1984 also saw the development of Speedlock, one of many bespoke loading schemes which allowed the computer to load data recorded at high speed. These turbo-loaders not only reduced the ponderous loading times associated with tape releases, but also made it difficult for domestic tape-to-tape stereos to accurately copy the contents. Unfortunately, cramming data down the wire at such a high speed could also make the Speccy's loading more temperamental than usual, even for those who had bought the game. Not for the last time, an answer to piracy had the potential to cause more problems than it solved.
It's fitting, therefore, that it was the Spectrum which played host to the first copy protection system to really anger and inconvenience gamers - the dreaded Lenslok. Making its debut in 1985, on the Spectrum version of Elite, Lenslok consisted of a plastic lens in a foldaway frame. Games using the system would display a garbled code on the screen, and only by viewing it through the lens could you find out what you had to type in to begin playing.

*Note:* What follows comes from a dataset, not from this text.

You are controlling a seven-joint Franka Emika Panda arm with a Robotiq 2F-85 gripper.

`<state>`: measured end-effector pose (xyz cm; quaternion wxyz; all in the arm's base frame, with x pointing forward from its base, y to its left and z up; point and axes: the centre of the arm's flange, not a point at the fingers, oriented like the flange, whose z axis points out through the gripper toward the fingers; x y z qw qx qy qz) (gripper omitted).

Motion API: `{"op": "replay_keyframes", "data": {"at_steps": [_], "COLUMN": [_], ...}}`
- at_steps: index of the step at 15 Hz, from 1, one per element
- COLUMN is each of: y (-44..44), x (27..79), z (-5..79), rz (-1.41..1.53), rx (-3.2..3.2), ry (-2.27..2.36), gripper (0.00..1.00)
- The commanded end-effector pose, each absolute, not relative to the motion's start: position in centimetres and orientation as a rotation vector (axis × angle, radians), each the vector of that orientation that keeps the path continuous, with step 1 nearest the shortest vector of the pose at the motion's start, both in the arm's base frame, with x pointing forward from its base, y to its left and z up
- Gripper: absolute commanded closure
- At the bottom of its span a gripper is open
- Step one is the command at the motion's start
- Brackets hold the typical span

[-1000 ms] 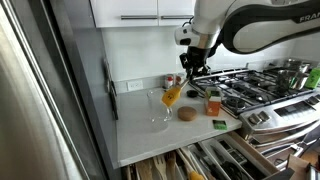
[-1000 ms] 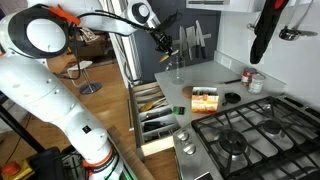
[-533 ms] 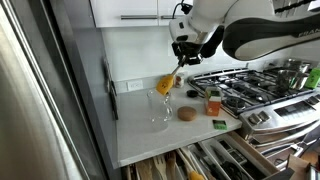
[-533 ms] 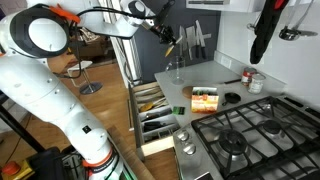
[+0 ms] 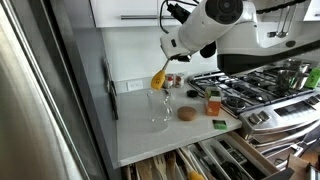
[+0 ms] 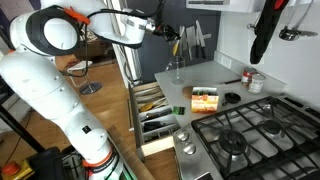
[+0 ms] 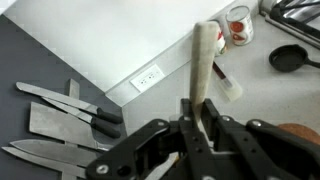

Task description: Pick up the orange and white spatula and put it in the clear jar

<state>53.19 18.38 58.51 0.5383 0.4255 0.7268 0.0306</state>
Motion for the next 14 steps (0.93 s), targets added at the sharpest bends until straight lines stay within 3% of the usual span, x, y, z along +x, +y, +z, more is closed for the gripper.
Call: {"op": "replay_keyframes", "data": {"at_steps": [1,9,10,11,14], "y": [17.6,18.3,18.4,18.4,18.2], "x": [53.9,54.0,54.0,53.9,53.7], "z": [56.6,52.6,52.3,52.2,54.1], "rz": [0.026,-0.036,-0.038,-0.036,-0.015], "rx": [0.947,0.848,0.848,0.851,0.85], "ry": [1.692,1.782,1.786,1.791,1.774], "gripper": [0.96,0.95,0.6,0.59,0.37]}}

Even if it had worked, that was just enough hassle to be irritating. The fact that it often didn't work simply made it infuriating. Hopelessly compromised by the technology of the time, Lenslok had no way of retaining its settings and so had to be recalibrated each time to suit the size of the TV screen. The initial instructions made this process a baffling chore, and those with screens too large or too small for the software to handle had no way of getting past this crude digital barrier. Some lenses simply didn't work with the software they came with.
"So far I have been unable to get past the security screens," ranted one M. Briody in the pages of Sinclair User in March 1986, when his copy of Elite refused to let him in. "This is very annoying and frustrating, especially after having read all the rave reviews. I am sure there must be hundreds, if not thousands, of frustrated computer owners who will certainly think twice before buying a Lenslocked game again."
While problems with Lenslok were undoubtedly exaggerated, it was a cumbersome process even when it worked, and the bad reputation gained from its wonky implementation lingered. Needless to say, Lenslok died a swift and unmourned death, having been used on only 11 releases.
Meanwhile, publishers on disc-based home computer formats had been experimenting with the same concepts that Jet Set Willy had pioneered, requiring players to validate their game by using something only included in a commercially purchased package. Supplying a word or phrase found on a specified page of the manual was a common ploy, though one that posed little barrier to anyone with a stack of A4 and a photocopier.